# What is needed:
One exact copy of the listing, minus the images, is the required answer.

START Material provided

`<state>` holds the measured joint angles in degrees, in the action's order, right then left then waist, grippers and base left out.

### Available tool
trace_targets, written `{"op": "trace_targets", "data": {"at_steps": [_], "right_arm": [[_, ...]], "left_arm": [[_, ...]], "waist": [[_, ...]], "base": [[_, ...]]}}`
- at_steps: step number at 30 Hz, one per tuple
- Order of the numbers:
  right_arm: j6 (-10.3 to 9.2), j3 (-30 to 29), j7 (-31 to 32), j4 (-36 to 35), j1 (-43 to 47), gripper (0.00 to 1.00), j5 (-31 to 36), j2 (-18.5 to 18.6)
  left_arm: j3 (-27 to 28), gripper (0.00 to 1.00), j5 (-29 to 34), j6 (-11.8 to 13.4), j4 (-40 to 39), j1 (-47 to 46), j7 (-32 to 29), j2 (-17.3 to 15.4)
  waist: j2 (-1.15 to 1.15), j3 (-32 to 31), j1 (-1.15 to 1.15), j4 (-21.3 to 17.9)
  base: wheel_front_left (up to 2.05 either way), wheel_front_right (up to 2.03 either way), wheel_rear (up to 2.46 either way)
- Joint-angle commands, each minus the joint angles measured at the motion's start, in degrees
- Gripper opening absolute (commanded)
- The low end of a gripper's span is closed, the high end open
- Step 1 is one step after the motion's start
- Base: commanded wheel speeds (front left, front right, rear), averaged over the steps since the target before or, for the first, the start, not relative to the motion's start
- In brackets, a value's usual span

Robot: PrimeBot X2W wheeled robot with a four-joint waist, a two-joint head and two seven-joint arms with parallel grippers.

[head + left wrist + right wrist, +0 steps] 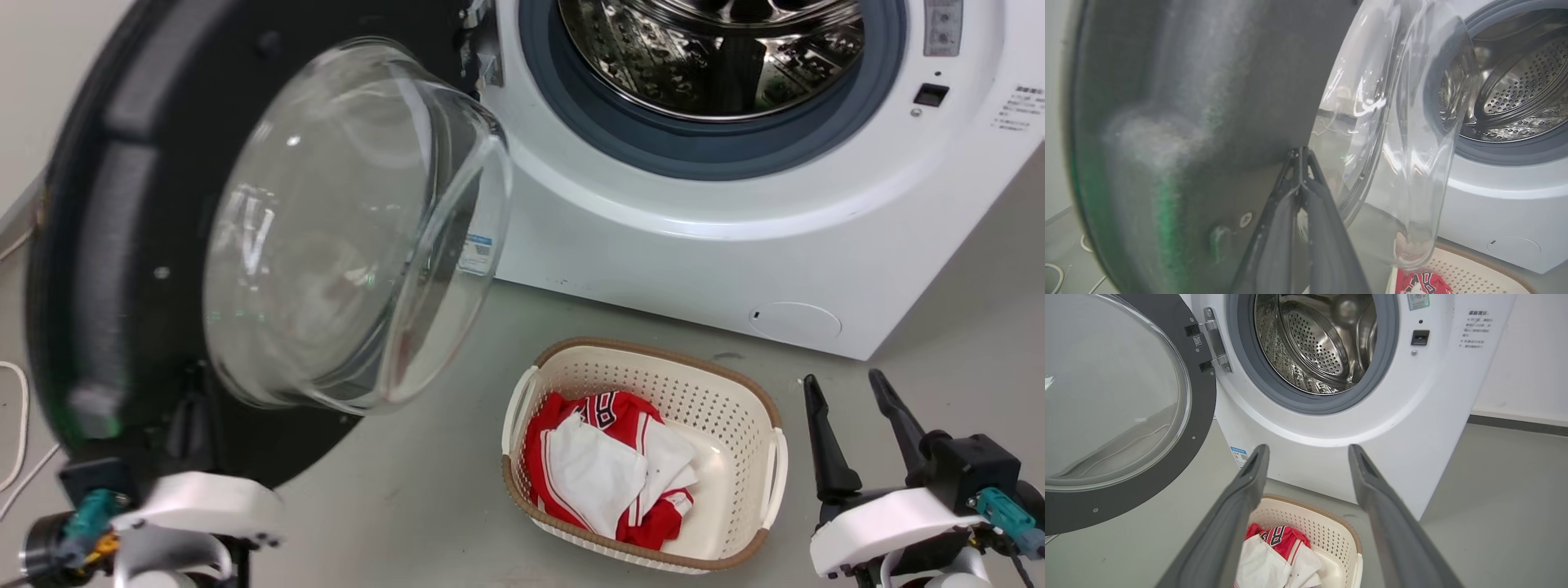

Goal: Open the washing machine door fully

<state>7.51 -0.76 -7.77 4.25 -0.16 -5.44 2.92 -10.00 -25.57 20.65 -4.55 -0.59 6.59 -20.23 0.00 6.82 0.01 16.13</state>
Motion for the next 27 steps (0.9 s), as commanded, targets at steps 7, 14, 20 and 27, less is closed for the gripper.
{"op": "trace_targets", "data": {"at_steps": [7, 14, 20, 27], "right_arm": [[-0.04, -0.41, 0.22, -0.04, -1.27, 1.0, 1.15, -0.09], [-0.04, -0.26, 0.57, -0.53, -2.39, 1.0, 1.69, -0.09], [-0.04, -0.72, 0.5, -0.79, -2.78, 1.0, 1.69, -0.09], [-0.04, -0.87, 0.55, -0.53, -3.04, 1.0, 1.52, -0.09]], "left_arm": [[7.9, 0.0, -4.98, -1.63, 6.52, -4.31, 3.75, -2.58], [12.07, 0.0, -7.23, -4.86, 14.61, -9.26, 6.3, -5.77], [14.49, 0.0, -7.9, -6.7, 20.11, -12.71, 7.49, -7.98], [15.32, 0.0, -7.65, -8.8, 24.81, -15.0, 8.16, -8.53]], "waist": [[0.0, 1.49, -0.01, -1.13], [0.0, 2.6, -0.01, -1.81], [0.0, 3.27, -0.01, -2.3], [0.0, 3.4, -0.01, -2.66]], "base": [[0.0, 0.0, 0.0], [0.0, 0.0, 0.0], [0.0, 0.0, 0.0], [0.0, 0.0, 0.0]]}}
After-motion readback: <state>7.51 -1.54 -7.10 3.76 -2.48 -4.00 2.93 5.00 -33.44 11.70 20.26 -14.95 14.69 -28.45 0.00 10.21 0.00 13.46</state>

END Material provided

# Task solution:
`<state>` holds the measured joint angles in degrees, in the action's order, right then left then waist, grippers and base left out.

### Available tool
trace_targets, written `{"op": "trace_targets", "data": {"at_steps": [_], "right_arm": [[_, ...]], "left_arm": [[_, ...]], "waist": [[_, ...]], "base": [[_, ...]]}}`
- at_steps: step number at 30 Hz, one per tuple
- Order of the numbers:
  right_arm: j6 (-10.3 to 9.2), j3 (-30 to 29), j7 (-31 to 32), j4 (-36 to 35), j1 (-43 to 47), gripper (0.00 to 1.00), j5 (-31 to 36), j2 (-18.5 to 18.6)
  left_arm: j3 (-27 to 28), gripper (0.00 to 1.00), j5 (-29 to 34), j6 (-11.8 to 13.4), j4 (-40 to 39), j1 (-47 to 46), j7 (-32 to 29), j2 (-17.3 to 15.4)
  waist: j2 (-1.15 to 1.15), j3 (-32 to 31), j1 (-1.15 to 1.15), j4 (-21.3 to 17.9)
  base: wheel_front_left (up to 2.05 either way), wheel_front_right (up to 2.03 either way), wheel_rear (up to 2.46 either way)
- Joint-angle commands, each minus the joint angles measured at the motion's start, in degrees
- Gripper opening absolute (commanded)
- The low end of a gripper's span is closed, the high end open
- Step 1 is one step after the motion's start
- Base: commanded wheel speeds (front left, front right, rear), averaged over the steps since the target before or, for the first, the start, not relative to the motion's start
- In brackets, a value's usual span

Robot: PrimeBot X2W wheeled robot with a four-joint waist, a two-joint head and two seven-joint arms with parallel grippers.

[head + left wrist + right wrist, +0 steps] 

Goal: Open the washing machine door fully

<state>7.51 -0.76 -7.77 4.25 -0.16 -5.44 2.92 -10.00 -25.57 20.65 -4.55 -0.59 6.59 -20.23 0.00 6.82 0.01 16.13</state>
Motion for the next 27 steps (0.9 s), as commanded, targets at steps 7, 14, 20 and 27, less is closed for the gripper.
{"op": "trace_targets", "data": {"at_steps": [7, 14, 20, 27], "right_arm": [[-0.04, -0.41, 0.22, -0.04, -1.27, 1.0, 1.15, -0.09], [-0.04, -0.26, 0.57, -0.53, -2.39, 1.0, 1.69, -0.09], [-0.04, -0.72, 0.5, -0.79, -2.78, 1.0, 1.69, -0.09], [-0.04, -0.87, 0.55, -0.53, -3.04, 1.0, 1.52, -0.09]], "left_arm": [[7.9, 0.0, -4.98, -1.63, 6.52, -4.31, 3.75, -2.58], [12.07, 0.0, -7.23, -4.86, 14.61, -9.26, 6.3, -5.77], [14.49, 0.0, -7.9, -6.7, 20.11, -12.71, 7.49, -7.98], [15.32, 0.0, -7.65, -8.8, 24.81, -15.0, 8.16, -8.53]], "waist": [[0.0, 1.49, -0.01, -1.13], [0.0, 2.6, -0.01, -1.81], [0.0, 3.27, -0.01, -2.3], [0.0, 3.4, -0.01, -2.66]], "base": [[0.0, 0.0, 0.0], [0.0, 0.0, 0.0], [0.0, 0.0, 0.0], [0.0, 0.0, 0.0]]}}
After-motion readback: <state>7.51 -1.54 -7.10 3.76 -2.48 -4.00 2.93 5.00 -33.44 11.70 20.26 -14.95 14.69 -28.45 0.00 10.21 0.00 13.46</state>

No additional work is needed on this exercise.